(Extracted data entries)
=== Begin Enclosure ===

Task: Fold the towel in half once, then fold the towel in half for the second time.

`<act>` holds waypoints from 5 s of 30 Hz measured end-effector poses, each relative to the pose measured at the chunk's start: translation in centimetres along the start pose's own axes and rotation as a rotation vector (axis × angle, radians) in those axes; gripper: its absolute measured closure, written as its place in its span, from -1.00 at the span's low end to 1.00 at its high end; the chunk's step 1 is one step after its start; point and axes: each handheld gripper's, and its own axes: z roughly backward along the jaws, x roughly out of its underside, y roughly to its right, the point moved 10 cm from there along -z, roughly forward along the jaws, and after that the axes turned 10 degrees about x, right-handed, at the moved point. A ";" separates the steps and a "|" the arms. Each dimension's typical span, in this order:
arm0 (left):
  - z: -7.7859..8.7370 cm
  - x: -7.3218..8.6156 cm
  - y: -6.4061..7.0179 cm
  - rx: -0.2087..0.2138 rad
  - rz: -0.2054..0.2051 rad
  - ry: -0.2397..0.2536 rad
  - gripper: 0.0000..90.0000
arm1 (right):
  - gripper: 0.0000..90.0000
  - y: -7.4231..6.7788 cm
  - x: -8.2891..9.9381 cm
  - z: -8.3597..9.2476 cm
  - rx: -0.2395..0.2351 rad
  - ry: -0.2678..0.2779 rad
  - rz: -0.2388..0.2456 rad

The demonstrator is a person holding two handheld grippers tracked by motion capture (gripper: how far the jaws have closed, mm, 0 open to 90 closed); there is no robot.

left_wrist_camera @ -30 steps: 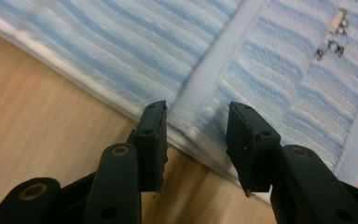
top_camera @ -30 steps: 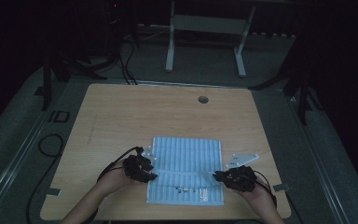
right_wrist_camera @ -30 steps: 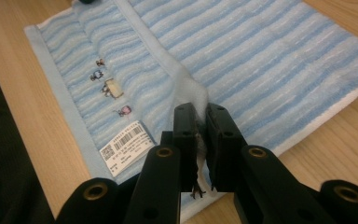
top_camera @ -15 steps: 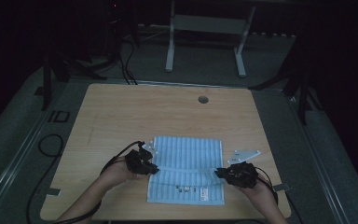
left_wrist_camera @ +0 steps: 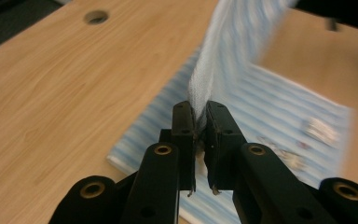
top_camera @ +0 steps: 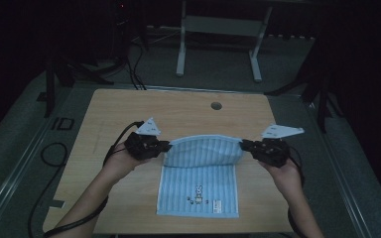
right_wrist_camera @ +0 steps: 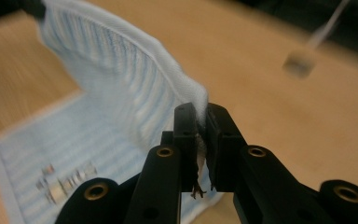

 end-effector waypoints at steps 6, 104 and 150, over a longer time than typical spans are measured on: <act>-2.0 7.8 5.5 0.165 -0.055 -0.224 0.84 | 0.84 -5.2 7.6 2.6 -0.132 -0.126 -0.008; -5.4 2.6 -10.6 -0.056 0.140 -0.134 0.95 | 0.88 3.7 1.2 -11.5 0.001 -0.340 0.085; -3.3 12.1 4.1 0.182 0.087 -0.176 0.25 | 0.42 -6.5 14.3 -1.1 -0.187 -0.357 0.058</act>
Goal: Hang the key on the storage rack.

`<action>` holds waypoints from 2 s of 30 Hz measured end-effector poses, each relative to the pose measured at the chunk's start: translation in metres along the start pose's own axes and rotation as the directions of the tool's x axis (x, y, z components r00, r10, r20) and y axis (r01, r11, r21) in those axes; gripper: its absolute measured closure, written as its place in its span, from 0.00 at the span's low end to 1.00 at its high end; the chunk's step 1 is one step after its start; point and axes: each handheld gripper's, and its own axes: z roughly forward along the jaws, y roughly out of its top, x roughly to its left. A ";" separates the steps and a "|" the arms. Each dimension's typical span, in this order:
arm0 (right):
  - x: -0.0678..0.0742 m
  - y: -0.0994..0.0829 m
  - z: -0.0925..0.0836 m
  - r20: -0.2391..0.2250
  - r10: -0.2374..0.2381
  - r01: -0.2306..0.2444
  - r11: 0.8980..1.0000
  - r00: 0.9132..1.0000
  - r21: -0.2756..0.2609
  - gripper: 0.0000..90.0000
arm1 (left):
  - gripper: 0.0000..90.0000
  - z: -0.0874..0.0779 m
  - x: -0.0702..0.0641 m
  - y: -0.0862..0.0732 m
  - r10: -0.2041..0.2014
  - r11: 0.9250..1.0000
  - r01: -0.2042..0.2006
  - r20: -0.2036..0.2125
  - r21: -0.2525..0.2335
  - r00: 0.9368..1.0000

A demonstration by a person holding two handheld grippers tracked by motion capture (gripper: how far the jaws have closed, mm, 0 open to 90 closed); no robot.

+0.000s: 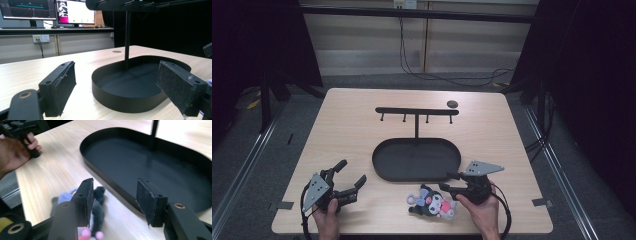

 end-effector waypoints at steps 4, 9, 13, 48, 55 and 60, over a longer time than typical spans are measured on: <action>0.002 0.005 0.007 -0.029 -0.012 0.013 0.999 1.000 0.038 0.54 | 0.17 0.000 0.000 0.000 0.000 1.000 0.000 0.000 0.000 1.000; 0.004 0.012 0.012 -0.088 -0.024 0.030 0.997 0.996 0.073 0.53 | 0.17 0.000 0.000 0.000 0.000 1.000 0.000 0.000 0.000 1.000; 0.006 0.018 0.017 -0.096 -0.038 0.049 0.992 0.995 0.113 0.56 | 0.17 0.000 0.000 0.000 0.000 1.000 0.000 0.000 0.000 1.000; 0.023 0.072 0.095 -0.304 -0.090 0.254 0.788 0.948 0.561 0.79 | 0.17 0.000 0.000 0.000 0.003 1.000 -0.003 0.002 0.003 1.000; 0.029 0.073 0.112 -0.326 -0.088 0.285 0.725 0.941 0.627 0.79 | 0.17 0.000 0.000 0.000 0.002 1.000 -0.002 0.002 0.001 1.000; 0.031 0.072 0.120 -0.363 -0.100 0.331 0.678 0.926 0.656 0.82 | 0.17 0.000 0.000 0.000 0.002 1.000 -0.002 0.002 0.001 1.000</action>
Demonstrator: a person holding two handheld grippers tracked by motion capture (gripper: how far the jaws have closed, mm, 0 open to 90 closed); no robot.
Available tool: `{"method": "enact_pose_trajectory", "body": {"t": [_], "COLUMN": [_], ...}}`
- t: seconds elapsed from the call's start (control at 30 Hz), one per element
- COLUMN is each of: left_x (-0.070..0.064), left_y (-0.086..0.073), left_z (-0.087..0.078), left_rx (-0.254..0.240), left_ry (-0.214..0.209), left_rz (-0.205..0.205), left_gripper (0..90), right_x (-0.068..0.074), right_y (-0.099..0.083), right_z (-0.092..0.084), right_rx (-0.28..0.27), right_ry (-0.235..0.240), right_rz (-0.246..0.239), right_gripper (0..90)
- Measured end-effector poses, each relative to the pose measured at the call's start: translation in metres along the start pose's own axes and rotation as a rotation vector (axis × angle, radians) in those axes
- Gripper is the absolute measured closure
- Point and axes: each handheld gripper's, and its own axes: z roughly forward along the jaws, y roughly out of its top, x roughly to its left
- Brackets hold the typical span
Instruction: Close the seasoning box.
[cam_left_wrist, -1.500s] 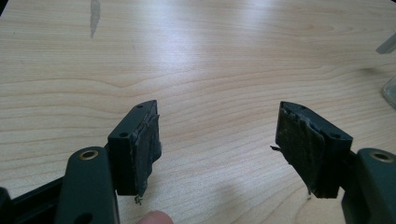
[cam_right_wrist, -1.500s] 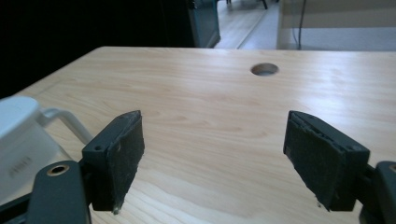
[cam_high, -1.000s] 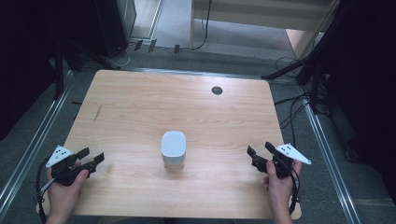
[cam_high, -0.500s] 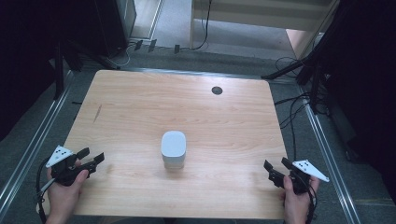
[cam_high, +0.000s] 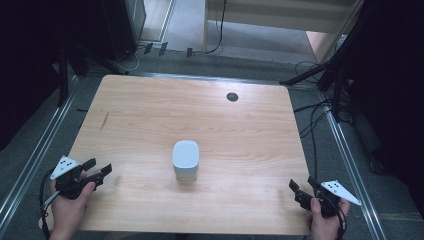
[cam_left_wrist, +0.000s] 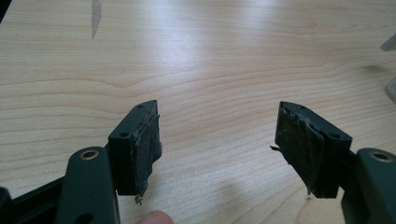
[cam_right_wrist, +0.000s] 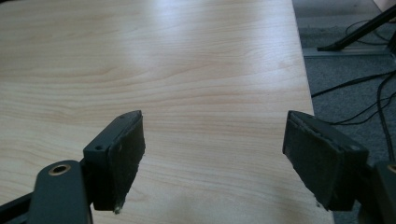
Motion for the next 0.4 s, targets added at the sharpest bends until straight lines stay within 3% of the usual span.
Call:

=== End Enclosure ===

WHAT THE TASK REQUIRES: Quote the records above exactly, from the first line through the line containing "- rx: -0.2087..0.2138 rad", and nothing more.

TASK RESULT:
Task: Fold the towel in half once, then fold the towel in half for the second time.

`<act>` holds waypoints from 5 s of 30 Hz measured end-effector poses, each relative to the pose measured at the chunk's start: translation in centimetres along the start pose's own axes and rotation as a rotation vector (axis × angle, radians) in those axes; gripper: its absolute measured closure, written as its place in its span, from -1.00 at the span's low end to 1.00 at its high end; the chunk's step 1 is one step after its start; point and axes: each handheld gripper's, and its own axes: z roughly backward along the jaws, x roughly out of its underside, y roughly to its right, the point moved 10 cm from there along -z, roughly forward along the jaws, and after that the axes turned 10 degrees about x, right-handed, at the moved point. A ";" separates the steps and a "|" the arms. Each dimension's typical span, in this order:
arm0 (left):
  - z: -7.7859..8.7370 cm
  - x: -7.3218..8.6156 cm
  - y: -6.4061..7.0179 cm
  - rx: -0.2087..0.2138 rad

What the answer needed to say has been said.